■ **Task objective**
The response should consist of the data reproduced word for word.

▶

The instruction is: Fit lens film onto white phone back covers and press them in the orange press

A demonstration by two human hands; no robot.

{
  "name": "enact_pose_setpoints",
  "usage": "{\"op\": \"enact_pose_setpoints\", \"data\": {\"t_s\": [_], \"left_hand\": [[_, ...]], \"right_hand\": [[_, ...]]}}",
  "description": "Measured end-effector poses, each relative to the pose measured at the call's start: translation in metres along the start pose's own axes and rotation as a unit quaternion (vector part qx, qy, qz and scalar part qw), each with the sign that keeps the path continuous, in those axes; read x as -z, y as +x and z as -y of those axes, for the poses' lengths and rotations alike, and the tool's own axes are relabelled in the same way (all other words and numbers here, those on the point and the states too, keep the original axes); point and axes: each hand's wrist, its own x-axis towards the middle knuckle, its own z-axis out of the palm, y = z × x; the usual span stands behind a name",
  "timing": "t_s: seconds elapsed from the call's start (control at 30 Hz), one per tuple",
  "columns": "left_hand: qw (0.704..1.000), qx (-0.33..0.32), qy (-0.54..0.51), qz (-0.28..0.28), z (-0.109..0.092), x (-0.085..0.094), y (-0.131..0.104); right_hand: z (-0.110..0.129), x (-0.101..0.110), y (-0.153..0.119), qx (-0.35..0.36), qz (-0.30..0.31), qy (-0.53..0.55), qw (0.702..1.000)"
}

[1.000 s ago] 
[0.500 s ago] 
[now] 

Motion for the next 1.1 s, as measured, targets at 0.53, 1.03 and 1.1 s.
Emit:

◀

■ **Answer for this exercise**
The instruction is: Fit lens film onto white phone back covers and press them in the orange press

A demonstration by two human hands; no robot.

{
  "name": "enact_pose_setpoints",
  "usage": "{\"op\": \"enact_pose_setpoints\", \"data\": {\"t_s\": [_], \"left_hand\": [[_, ...]], \"right_hand\": [[_, ...]]}}",
  "description": "Measured end-effector poses, each relative to the pose measured at the call's start: translation in metres along the start pose's own axes and rotation as a unit quaternion (vector part qx, qy, qz and scalar part qw), each with the sign that keeps the path continuous, in those axes; read x as -z, y as +x and z as -y of those axes, for the poses' lengths and rotations alike, and the tool's own axes are relabelled in the same way (all other words and numbers here, those on the point and the states too, keep the original axes); point and axes: each hand's wrist, its own x-axis towards the middle knuckle, its own z-axis out of the palm, y = z × x; the usual span stands behind a name",
  "timing": "t_s: seconds elapsed from the call's start (control at 30 Hz), one per tuple",
  "columns": "left_hand: qw (0.704..1.000), qx (-0.33..0.32), qy (-0.54..0.51), qz (-0.28..0.28), z (-0.109..0.092), x (-0.085..0.094), y (-0.131..0.104); right_hand: z (-0.110..0.129), x (-0.101..0.110), y (-0.153..0.119), qx (-0.35..0.36), qz (-0.30..0.31), qy (-0.53..0.55), qw (0.702..1.000)"
}

[1.000 s ago] 
[0.500 s ago] 
[now] 

Motion for the next 1.1 s, as measured, targets at 0.53, 1.03 and 1.1 s.
Emit:

That completes the answer.